Conventional medicine has to come back to profitability.  There are more direct ways to address these immune and inflammatory issues by existing means, which could be further developed, but they don’t sustain the pharma industry’s usual annual returns of 20-40% — a rate of stock profitability matched only by oil companies.

… On your pain.

If you have something to say about that, you can contact your political representatives here:


Spinal cord changes in longstanding CRPS

This is brilliant:

Spinal cord histopathological alterations in a patient with longstanding complex regional pain syndrome

The authors did an autopsy on one person with longstanding CRPS and did comparative autopsies on 4 people who did not have CRPS. They checked samples from the neck, thorax, and low-back for microglia and astrocytes. These are the kinds of cells that not only are part of the nervous system’s immune response, but also increase the transmission of pain signals. That means, inflammation plus more pain! They found plenty in the CRPS patient’s spine.

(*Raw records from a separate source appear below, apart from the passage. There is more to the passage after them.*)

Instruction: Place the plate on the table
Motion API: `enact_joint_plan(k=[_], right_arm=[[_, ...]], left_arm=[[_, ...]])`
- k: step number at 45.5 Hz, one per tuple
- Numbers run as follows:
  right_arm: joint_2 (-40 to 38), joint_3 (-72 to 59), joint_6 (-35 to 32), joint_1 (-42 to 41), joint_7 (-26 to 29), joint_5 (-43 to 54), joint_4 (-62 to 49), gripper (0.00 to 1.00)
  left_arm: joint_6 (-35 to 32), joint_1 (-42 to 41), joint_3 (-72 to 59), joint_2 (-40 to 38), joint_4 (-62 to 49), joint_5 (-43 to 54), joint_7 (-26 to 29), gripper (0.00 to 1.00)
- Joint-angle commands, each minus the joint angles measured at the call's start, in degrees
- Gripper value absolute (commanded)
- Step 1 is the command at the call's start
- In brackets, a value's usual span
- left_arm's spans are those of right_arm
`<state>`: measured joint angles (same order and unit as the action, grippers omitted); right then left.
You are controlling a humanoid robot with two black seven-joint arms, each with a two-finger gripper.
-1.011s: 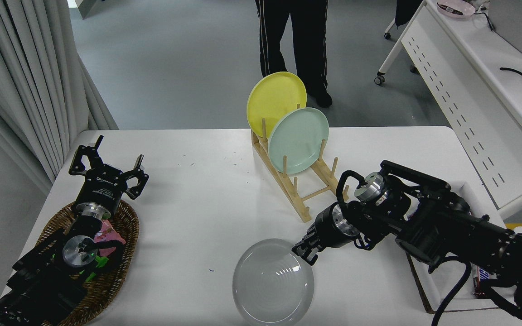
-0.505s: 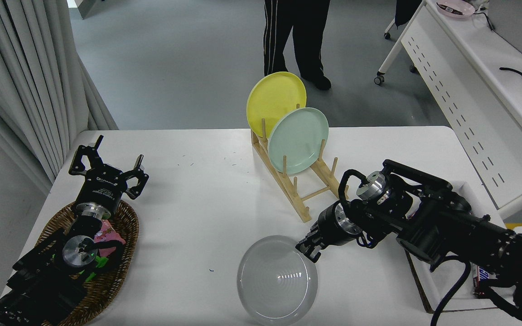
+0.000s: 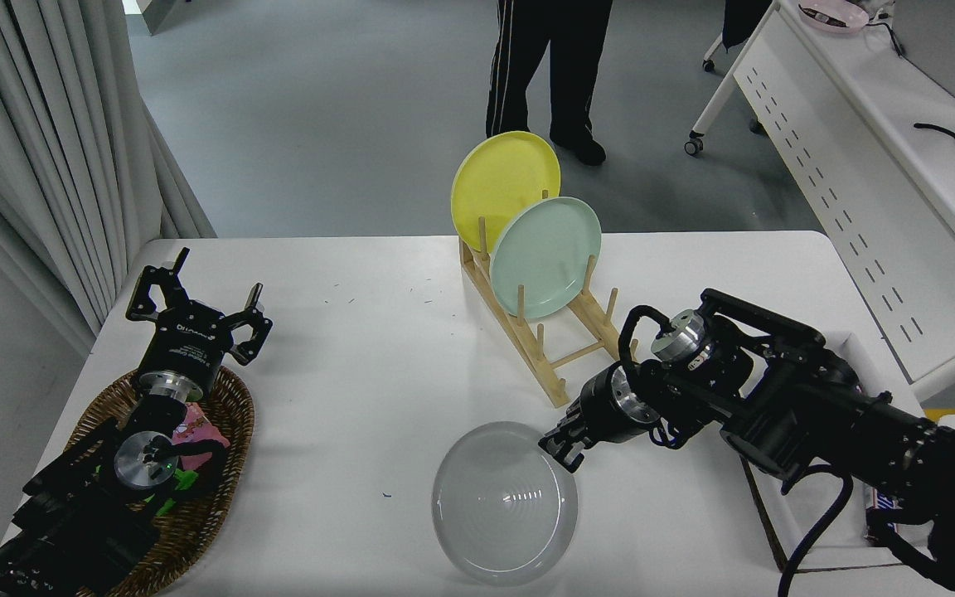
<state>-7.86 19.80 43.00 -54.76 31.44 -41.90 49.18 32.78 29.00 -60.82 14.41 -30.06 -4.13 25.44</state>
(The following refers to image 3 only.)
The brown wicker basket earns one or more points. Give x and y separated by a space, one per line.
220 497

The pink snack packet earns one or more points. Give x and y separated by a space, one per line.
200 431

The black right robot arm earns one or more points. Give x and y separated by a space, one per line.
809 406

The grey laptop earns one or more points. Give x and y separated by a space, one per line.
942 41

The wooden plate rack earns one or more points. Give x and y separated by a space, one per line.
540 365

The pale grey curtain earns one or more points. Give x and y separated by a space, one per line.
30 124

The bright green packet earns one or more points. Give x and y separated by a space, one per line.
187 479

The pale grey plate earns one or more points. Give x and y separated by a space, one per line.
502 506

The Snickers bar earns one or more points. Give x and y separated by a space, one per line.
879 502

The white desk with perforated panel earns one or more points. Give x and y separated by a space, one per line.
859 166

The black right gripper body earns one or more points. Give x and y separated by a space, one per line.
602 406

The pink bowl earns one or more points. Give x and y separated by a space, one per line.
838 16

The mint green plate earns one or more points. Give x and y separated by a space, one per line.
544 257

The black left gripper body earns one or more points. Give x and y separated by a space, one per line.
187 344

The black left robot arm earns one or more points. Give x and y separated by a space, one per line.
71 531

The person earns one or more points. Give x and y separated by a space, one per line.
519 66

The yellow plate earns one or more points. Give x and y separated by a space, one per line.
498 182

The white rectangular tray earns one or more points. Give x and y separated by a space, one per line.
846 522

They also found that the normal cells in the dorsal horn of the spine – the ones that carry sensations of light touch, vibration, and proprioception (the sense of the body in space) – are significantly fewer in the CRPS patient. This makes sense of the fact that allodynia (light touch) gets worse, vibration is so agonizing (making both riding public transit and holding a steering wheel pretty horrible), and we get clumsy over time because we can’t quite feel where our bodies are in space.

These strange cellular changes were found “most prominently at the level of the original injury, but extending throughout the entire length of the spinal cord.” That means that the allodynia, diminished balance, etc. physically spread from the original dorsal root, all the way up and down the spine, affecting the whole physical self.

So, with more cells for pain and immune attack, and fewer cells to transport normal messages of light touch, vibration, and proprioception, we have some stunningly clear evidence that the spreading allodynia, clumsiness, and intolerance to vibration is NOT IMAGINARY.

Given how many people get told that it’s all in their heads, they’re hurting because they’re thinking wrong or because they were abused as children, etc., this is an important thing to keep in mind. Let’s keep the cart behind the horse.